Work request:
Down to the last line, restate the listing below exactly.

━━━━━━━━━━━━━━━━━━━━━━━━━━━━━━

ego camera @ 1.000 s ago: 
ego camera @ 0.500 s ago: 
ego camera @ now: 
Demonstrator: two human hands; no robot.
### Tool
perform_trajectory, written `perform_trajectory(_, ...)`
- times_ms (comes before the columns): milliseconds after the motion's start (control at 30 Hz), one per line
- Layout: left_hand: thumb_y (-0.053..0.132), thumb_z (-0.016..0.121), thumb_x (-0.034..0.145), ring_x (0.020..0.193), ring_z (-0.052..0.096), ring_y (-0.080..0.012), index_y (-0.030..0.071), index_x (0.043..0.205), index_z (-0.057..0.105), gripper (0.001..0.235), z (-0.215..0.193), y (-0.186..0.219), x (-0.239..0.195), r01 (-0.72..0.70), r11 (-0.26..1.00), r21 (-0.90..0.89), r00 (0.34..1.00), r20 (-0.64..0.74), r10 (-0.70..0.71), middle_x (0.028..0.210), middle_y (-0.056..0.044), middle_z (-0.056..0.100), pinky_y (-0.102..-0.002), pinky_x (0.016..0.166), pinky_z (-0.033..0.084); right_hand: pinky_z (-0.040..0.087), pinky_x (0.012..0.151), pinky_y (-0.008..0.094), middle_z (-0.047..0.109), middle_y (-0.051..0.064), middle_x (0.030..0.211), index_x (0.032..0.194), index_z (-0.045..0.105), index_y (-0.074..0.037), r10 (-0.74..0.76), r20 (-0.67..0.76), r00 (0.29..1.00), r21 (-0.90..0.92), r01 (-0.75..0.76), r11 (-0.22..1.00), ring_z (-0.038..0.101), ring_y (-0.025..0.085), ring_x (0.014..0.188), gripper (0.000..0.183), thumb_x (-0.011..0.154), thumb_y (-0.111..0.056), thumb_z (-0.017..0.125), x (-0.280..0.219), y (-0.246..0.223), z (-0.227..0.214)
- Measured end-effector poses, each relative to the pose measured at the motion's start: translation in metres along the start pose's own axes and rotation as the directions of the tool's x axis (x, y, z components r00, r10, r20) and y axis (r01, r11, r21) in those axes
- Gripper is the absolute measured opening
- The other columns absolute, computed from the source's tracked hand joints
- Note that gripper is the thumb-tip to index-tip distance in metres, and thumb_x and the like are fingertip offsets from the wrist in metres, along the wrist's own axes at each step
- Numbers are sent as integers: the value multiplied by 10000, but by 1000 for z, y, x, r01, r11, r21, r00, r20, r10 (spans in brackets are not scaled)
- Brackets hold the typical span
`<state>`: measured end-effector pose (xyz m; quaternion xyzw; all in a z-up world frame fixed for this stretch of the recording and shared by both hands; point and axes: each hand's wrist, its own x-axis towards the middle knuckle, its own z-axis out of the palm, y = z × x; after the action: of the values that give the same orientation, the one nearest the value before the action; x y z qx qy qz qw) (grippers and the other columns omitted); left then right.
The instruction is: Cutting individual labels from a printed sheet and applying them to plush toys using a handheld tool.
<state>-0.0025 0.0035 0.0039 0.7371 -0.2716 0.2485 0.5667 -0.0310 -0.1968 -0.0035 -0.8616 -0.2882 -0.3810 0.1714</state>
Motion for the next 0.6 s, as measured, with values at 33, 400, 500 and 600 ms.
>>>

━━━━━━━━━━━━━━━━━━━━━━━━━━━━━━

Answer box:
ego camera @ 1.000 s ago: 
ego camera @ 0.500 s ago: 
ego camera @ now: 
Demonstrator: two human hands; no robot.
### Tool
perform_trajectory, written `perform_trajectory(_, ...)`
- times_ms (comes before the columns): milliseconds after the motion's start (control at 30 Hz), one per line
- Layout: left_hand: thumb_y (-0.053..0.132), thumb_z (-0.016..0.121), thumb_x (-0.034..0.145), ring_x (0.020..0.193), ring_z (-0.052..0.096), ring_y (-0.080..0.012), index_y (-0.030..0.071), index_x (0.043..0.205), index_z (-0.057..0.105), gripper (0.001..0.235), z (-0.215..0.193), y (-0.186..0.219), x (-0.239..0.195), r01 (-0.72..0.70), r11 (-0.26..1.00), r21 (-0.90..0.89), r00 (0.34..1.00), r20 (-0.64..0.74), r10 (-0.70..0.71), middle_x (0.028..0.210), middle_y (-0.056..0.044), middle_z (-0.056..0.100), pinky_y (-0.102..-0.002), pinky_x (0.016..0.166), pinky_z (-0.033..0.084); right_hand: pinky_z (-0.040..0.087), pinky_x (0.012..0.151), pinky_y (-0.008..0.094), middle_z (-0.047..0.109), middle_y (-0.051..0.064), middle_x (0.030..0.211), index_x (0.032..0.194), index_z (-0.045..0.105), index_y (-0.074..0.037), r10 (-0.74..0.76), r20 (-0.67..0.76), r00 (0.29..1.00), r21 (-0.90..0.92), r01 (-0.75..0.76), r11 (-0.22..1.00), ring_z (-0.038..0.101), ring_y (-0.025..0.085), ring_x (0.014..0.188), gripper (0.000..0.183), thumb_x (-0.011..0.154), thumb_y (-0.111..0.056), thumb_z (-0.017..0.125), x (-0.280..0.219), y (-0.246..0.223), z (-0.227..0.214)
- Measured end-effector poses, each relative to the pose measured at the motion's start: translation in metres along the start pose's own axes and rotation as the directions of the tool's x axis (x, y, z components r00, r10, r20) and y axis (r01, r11, r21) in those axes
- Gripper is the absolute measured opening
- The other columns absolute, computed from the source's tracked hand joints
- Note that gripper is the thumb-tip to index-tip distance in metres, and thumb_x and the like are fingertip offsets from the wrist in metres, along the wrist's own axes at each step
- Numbers are sent as integers: the value multiplied by 10000, but by 1000 for z, y, x, r01, r11, r21, r00, r20, r10 (spans in brackets are not scaled)
- Brackets hold the typical span
`<state>`: measured end-effector pose (xyz m; quaternion xyzw; all in a z-up world frame fixed for this stretch of the recording and shared by both hands; point and axes: each hand's wrist, its own x-axis towards the middle knuckle, its own z-axis out of the palm, y = z × x; after the action: of the values that give the same orientation, the one nearest the value before the action; x y z qx qy qz qw) (grippers and the other columns omitted); left then right.
The instruction is: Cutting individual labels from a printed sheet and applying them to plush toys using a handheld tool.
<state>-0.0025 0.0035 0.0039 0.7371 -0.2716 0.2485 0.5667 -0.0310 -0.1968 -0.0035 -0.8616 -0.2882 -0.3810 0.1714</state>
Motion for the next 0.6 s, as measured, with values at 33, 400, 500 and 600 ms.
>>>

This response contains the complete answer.